• Try it
Find every line in the data that contains the word "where". Return each of those lines.

Records from a data source
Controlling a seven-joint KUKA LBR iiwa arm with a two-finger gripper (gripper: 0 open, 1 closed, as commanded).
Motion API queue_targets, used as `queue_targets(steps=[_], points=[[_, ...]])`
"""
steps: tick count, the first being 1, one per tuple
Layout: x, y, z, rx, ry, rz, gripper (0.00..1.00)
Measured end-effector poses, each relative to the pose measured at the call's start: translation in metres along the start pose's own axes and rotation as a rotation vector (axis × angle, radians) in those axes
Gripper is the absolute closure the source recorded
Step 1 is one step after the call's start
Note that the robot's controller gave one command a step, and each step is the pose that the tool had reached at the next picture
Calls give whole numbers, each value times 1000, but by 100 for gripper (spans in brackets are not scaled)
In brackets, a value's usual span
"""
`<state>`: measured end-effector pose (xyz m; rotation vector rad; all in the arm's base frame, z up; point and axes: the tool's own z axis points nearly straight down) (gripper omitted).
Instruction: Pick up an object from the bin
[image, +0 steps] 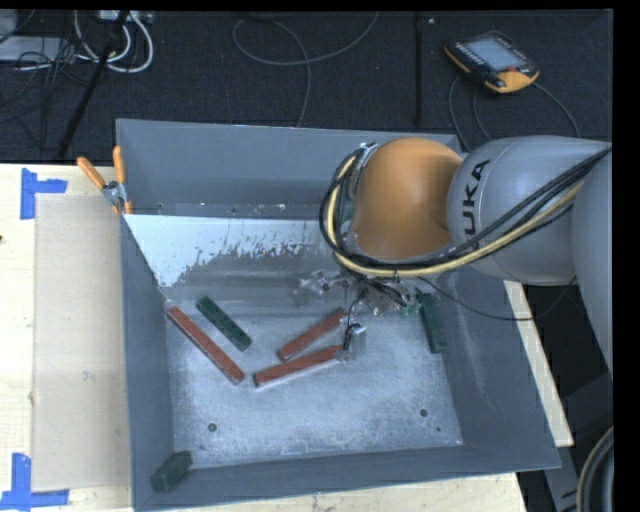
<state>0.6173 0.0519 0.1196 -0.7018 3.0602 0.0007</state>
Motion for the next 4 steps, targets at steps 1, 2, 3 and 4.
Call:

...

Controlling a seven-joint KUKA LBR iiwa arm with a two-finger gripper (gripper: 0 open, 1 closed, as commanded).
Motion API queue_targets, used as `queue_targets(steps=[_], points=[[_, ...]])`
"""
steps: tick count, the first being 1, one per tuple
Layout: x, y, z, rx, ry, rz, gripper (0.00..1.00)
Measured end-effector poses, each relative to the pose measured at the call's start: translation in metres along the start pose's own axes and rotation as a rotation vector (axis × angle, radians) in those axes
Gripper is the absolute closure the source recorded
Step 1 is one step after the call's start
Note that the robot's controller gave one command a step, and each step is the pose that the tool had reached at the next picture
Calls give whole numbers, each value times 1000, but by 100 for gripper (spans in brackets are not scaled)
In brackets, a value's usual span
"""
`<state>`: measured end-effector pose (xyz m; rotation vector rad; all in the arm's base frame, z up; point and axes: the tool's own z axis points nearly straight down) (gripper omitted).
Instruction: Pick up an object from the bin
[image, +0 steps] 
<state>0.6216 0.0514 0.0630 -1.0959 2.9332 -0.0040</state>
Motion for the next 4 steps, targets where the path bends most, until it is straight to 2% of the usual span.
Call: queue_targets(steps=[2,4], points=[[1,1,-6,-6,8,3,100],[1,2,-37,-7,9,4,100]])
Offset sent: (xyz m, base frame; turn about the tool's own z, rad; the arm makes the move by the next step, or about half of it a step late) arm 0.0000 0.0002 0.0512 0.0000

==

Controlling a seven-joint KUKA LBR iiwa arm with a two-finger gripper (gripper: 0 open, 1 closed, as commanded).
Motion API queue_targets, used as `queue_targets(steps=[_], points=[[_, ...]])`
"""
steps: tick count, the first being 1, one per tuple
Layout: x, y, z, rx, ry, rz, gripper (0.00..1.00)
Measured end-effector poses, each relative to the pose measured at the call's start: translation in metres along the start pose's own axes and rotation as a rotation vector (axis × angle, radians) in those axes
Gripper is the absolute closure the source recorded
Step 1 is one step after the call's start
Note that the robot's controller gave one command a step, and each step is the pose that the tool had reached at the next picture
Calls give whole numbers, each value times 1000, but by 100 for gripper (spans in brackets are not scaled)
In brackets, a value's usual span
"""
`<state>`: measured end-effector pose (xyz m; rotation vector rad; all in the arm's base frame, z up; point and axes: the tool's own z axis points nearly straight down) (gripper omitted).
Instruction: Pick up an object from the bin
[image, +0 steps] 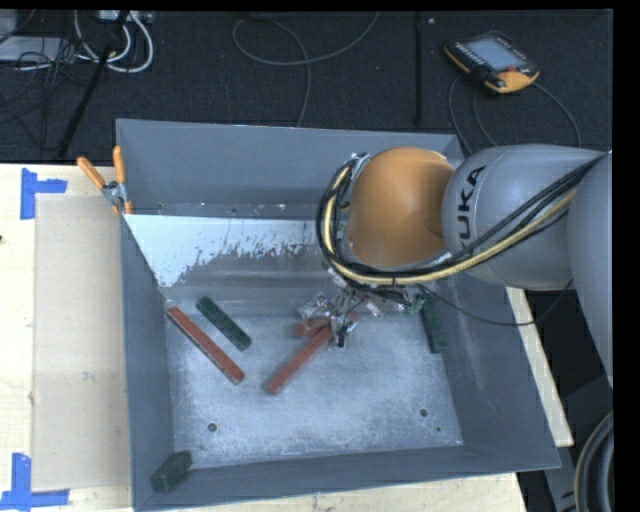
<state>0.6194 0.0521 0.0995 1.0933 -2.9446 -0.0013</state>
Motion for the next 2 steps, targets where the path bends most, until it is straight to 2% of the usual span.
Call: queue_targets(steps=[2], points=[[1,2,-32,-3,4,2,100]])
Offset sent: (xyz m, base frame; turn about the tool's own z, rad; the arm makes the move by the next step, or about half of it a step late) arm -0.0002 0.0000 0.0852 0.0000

• The answer
Motion for the next 4 steps, targets where the path bends most, until it is straight to 2% of the usual span.
Motion for the next 2 steps, targets where the path bends most, until it is straight to 2% of the usual span.

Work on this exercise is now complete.